Taking only the lines of the data below from the line with "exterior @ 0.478" to the line with "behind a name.", ends included, write them out exactly and without pictures.

┄┄┄┄┄┄┄┄┄┄┄┄┄┄┄┄┄┄┄┄

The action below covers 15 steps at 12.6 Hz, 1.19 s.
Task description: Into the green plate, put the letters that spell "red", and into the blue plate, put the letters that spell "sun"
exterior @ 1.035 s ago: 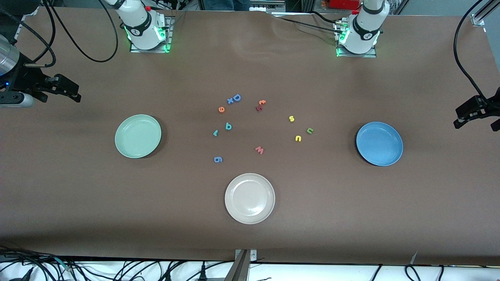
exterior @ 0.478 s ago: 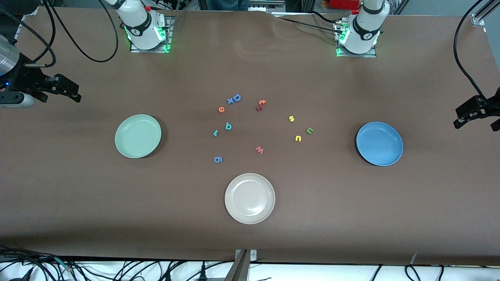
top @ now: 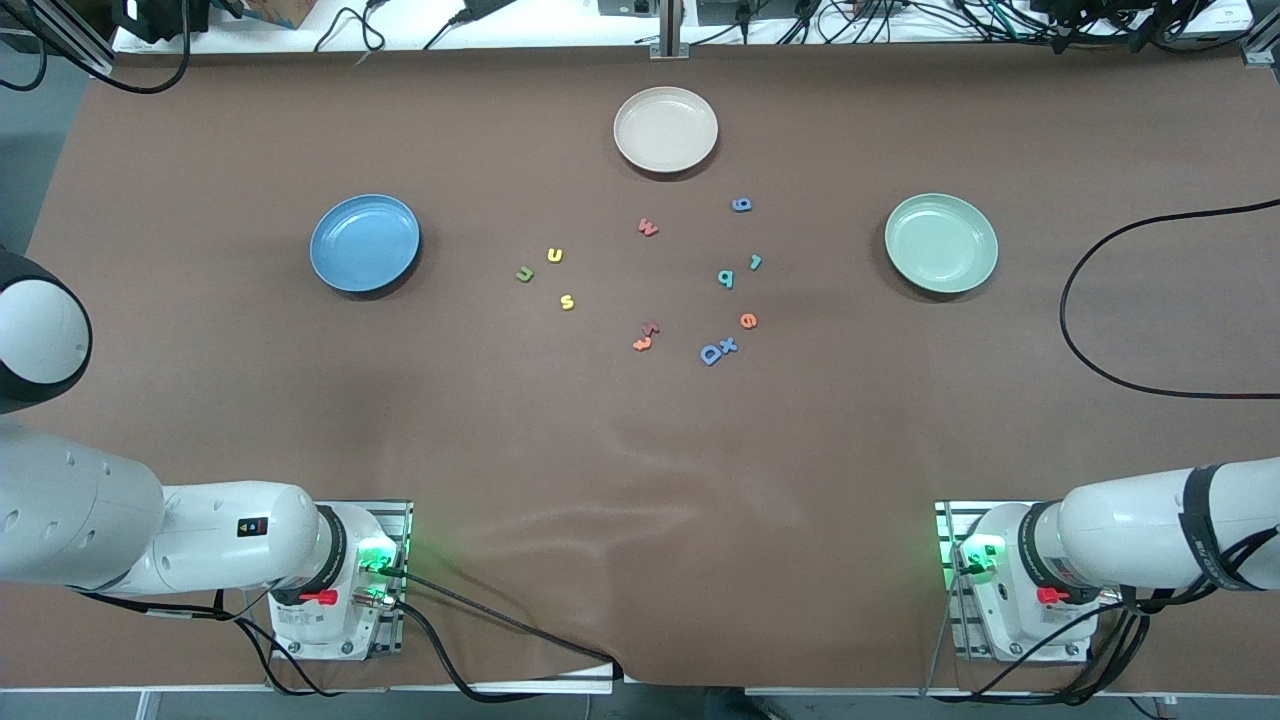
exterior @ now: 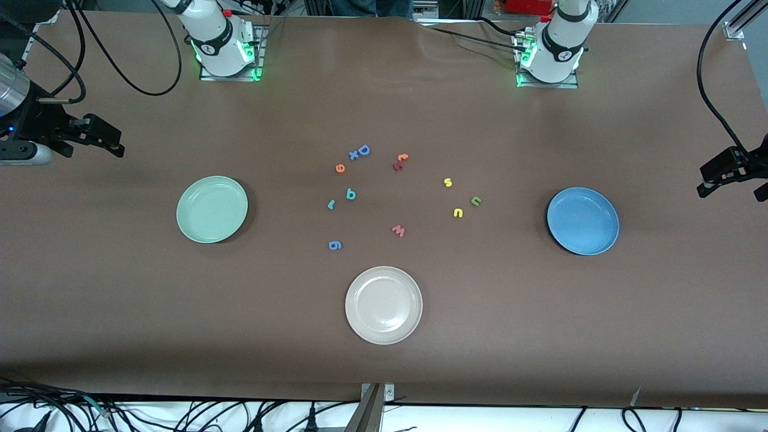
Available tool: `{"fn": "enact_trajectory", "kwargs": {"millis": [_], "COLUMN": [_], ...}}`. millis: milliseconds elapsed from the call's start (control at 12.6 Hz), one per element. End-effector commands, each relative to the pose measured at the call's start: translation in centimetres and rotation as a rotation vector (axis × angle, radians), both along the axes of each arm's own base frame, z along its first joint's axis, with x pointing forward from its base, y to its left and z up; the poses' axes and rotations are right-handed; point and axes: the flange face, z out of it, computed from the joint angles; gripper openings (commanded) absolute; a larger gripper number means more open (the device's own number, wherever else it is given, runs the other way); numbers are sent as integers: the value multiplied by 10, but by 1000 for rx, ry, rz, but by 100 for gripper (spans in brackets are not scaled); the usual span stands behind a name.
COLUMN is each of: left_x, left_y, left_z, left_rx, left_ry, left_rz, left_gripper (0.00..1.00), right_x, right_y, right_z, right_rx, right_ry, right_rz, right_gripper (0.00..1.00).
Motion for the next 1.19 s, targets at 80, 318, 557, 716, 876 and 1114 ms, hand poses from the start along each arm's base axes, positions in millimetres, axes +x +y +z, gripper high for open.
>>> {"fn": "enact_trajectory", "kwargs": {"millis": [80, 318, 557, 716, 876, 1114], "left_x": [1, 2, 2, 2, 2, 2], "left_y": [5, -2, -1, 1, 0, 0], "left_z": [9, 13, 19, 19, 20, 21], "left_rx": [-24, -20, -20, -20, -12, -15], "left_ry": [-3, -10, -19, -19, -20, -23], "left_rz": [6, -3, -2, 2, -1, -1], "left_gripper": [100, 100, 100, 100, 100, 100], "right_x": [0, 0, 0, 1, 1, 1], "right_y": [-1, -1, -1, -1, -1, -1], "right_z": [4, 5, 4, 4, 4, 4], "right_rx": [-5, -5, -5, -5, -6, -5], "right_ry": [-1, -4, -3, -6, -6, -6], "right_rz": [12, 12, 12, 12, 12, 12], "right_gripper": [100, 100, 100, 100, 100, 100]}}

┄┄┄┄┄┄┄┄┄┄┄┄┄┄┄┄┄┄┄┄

__Answer__
exterior @ 0.478 s ago: 
top @ now: 
exterior @ now: 
Available tool: `{"fn": "enact_trajectory", "kwargs": {"millis": [_], "COLUMN": [_], ...}}`. millis: milliseconds elapsed from the call's start (control at 12.6 Hz), one per element. End-effector commands, each relative to the pose measured at the call's start: translation in centimetres and rotation as a rotation vector (axis × angle, radians), both along the axes of each arm's own base frame, z along its first joint's axis, with x pointing forward from its base, y to its left and z up; the poses' axes and rotations are right-handed; point and axes: the flange face, z out of it, computed from the joint angles; gripper openings (commanded) absolute; a larger gripper number means more open (the device's own number, wherever else it is given, runs the other way); numbers are sent as integers: the value multiplied by 10, but by 1000 for rx, ry, rz, but by 100 for gripper (spans in brackets are not scaled); the usual span stands behind a name.

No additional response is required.